Brands need to give attention
“Brands do not invest so much time, attention and resource into getting this right. Brands do a big bang campaign and let the franchisees fend for themselves. They do not create a must-visit sentiment through their campaigns,” says Mr. Sri Gopal.
“One under-utilised tool is re-targeting. Brands can drive traffic into the stores using by re-targeting platforms. Re-target the visitors with a discount coupon or drive them back to the physical store for an experience session,” says Mr. Rakesh. The secret hides in how we segment out by brand and use that to incrementally build our ‘likes’ and printed coupons, which we can track in-store in terms of redemptions.

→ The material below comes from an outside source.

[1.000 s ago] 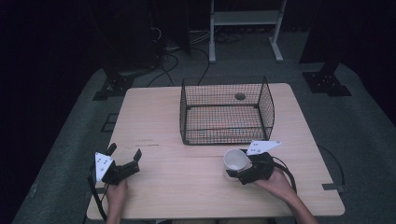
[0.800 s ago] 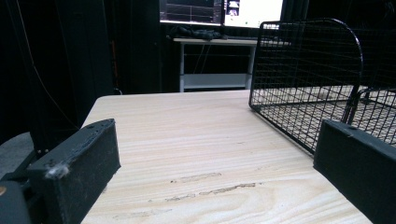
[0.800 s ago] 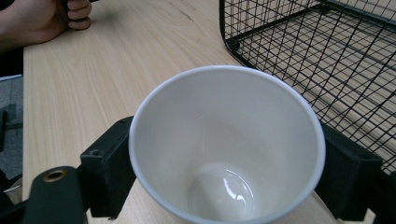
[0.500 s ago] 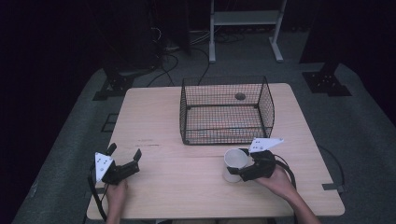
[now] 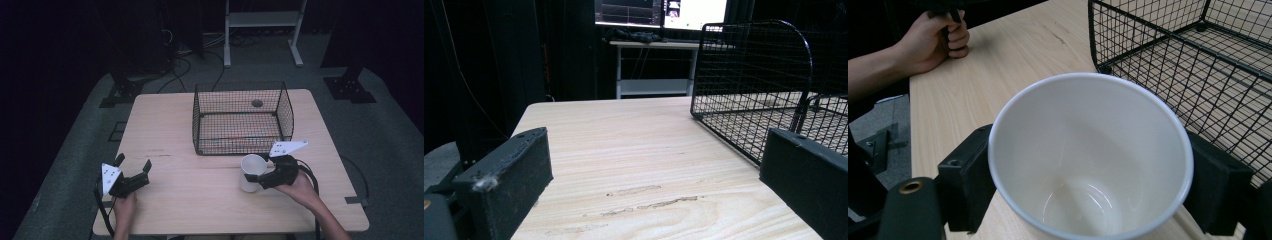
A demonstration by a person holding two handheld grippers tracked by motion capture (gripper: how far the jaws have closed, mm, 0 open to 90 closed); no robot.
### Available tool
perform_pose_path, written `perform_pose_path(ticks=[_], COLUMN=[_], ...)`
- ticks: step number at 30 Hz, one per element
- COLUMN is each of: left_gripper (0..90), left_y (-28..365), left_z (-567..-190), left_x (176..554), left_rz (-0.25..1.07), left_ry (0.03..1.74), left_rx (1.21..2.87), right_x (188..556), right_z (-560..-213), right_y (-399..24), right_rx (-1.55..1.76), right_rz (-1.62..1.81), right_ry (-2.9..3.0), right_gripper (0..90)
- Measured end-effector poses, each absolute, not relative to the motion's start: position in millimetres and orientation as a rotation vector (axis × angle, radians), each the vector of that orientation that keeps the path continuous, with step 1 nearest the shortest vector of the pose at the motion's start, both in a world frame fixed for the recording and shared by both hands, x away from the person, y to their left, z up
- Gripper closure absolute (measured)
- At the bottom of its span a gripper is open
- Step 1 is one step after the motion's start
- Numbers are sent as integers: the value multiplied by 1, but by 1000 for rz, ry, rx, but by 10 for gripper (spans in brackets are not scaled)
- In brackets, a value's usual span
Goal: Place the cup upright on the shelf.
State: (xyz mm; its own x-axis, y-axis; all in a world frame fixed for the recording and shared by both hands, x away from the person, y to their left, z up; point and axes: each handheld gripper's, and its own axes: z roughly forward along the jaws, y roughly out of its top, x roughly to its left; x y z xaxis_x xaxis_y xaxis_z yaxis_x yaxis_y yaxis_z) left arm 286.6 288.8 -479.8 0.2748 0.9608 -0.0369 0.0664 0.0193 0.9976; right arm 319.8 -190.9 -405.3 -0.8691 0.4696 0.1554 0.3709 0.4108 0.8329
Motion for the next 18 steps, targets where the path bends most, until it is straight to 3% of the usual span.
perform_pose_path(ticks=[18], left_gripper=[0], left_y=[289], left_z=[-480], left_x=[287], left_rz=[943], left_ry=[1060], left_rx=[1350], right_x=[329], right_z=[-379], right_y=[-190], right_rx=[722], right_rz=[1489], right_ry=[2565], right_gripper=[187])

Especially when the festival season’s coming up, there is a lot of refurbishing happening. Parents visiting their children visiting their parents, uncle and aunts coming over or a nephew with family dropping by. People have this desire to present their best hospitality and a good bed for good sleep is definitely on the cards. It’s just that we do not drive our message that way. We need to respond to these needs and create shopping incentives for people to come over, experience and buy.
Innovation missing
For the mattress industry as a whole, innovation is riding high but it is not the quickest in adopting to technology for marketing. That is to do more with the distribution nature of the product and the distributors. But over the last year, there is a huge concentration on social from retailers. Mobile is becoming not-to-miss device to target.
Retailers will continue to have issue with show rooming, in terms of price competitiveness in the stores but the industry is finally starting to unveil itself with the opportunities that are out there now.